|
|
|
|
|
by alokv28
4596 days ago
|
|
I'm trying to figure out where something like this fits into the python data ecosystem. For datasets that fit in memory, Pandas seems like the best bet. Good I/O functions (JSON, CSV), easy slicing (numpy array-like syntax), and some sql-like operations (groupby, join). For large datasets, you'd need a proper db. So is Dataset then useful for datasets that cannot fit in memory but aren't too large? |
|
Recently, I've been tasked with mapping all of our clients addresses to lat/long. I could've read the CSV and appended the results to each line. Or used a JSON file. That I would have to read/write every time.
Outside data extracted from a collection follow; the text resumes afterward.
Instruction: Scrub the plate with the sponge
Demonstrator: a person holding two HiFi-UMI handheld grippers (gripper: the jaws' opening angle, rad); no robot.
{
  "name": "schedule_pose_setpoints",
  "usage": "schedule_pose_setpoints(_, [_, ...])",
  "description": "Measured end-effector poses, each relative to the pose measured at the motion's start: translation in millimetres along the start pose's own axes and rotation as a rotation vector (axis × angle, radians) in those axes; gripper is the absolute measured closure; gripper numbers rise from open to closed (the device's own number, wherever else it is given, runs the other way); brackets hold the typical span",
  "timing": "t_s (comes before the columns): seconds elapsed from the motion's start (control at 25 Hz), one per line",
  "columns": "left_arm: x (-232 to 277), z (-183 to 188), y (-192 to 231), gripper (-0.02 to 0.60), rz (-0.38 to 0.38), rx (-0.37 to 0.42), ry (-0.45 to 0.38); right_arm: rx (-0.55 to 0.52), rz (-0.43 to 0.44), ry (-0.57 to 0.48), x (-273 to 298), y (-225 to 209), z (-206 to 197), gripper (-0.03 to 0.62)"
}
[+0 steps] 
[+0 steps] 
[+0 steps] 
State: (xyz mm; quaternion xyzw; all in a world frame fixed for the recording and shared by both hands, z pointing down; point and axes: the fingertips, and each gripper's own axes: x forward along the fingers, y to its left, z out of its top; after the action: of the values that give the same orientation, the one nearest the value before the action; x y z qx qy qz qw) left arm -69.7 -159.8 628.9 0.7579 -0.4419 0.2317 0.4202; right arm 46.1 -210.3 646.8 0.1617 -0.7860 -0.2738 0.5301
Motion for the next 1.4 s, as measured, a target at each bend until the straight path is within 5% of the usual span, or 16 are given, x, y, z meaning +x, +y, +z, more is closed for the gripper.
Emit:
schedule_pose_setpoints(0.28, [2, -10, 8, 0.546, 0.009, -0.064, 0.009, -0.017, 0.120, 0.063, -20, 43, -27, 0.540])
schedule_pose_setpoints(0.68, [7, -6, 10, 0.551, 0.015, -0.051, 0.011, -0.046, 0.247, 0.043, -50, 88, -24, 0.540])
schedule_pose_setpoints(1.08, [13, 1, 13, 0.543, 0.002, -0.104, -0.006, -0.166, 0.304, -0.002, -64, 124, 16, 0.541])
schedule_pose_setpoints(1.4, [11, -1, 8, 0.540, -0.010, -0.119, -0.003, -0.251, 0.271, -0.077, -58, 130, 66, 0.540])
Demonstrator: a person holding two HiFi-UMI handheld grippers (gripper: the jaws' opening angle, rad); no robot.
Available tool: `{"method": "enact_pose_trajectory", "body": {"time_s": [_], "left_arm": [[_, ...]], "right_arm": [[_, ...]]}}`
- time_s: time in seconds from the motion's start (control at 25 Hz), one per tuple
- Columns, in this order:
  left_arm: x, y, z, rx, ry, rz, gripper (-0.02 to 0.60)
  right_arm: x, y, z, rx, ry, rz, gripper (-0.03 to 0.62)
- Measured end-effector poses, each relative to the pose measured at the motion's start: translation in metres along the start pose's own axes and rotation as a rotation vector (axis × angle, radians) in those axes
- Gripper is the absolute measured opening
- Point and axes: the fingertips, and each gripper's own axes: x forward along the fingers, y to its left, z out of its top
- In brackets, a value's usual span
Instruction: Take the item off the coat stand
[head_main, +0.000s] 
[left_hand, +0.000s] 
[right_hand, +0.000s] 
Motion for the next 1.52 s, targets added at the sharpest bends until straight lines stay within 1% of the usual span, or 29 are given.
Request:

Instead, I wrote some pseudo-helper to dump all the CSV data into a SQLite DB. Then I ran my script. Every time I found a lat/long, I could mark the client as "done" and add the lat/long for that client and every client that shared this address. When I had to cut my script because I saw one result from Google Maps was wrong, I could just edit it straight in SQL, mark it as "invalid" and relaunch my script: it started right back at the first undone row. Then I just had to select all the "invalid" results and search them manually or refine them so Google Maps would give me a proper result.
Dataset is useful for small data that is constantly being worked on.
(This answer is from a Ruby POV and the dataset I was working on had about 4K rows, which explains why a) some Python magic wasn't available to me, maybe it would have been perfect in Python world and b) I didn't want to play with streams on my files)
Of course I still need some automation to correctly use my "DataMiner" (as I called it) to the fullest. I'll use Dataset's API as a basis to rewite it correctly.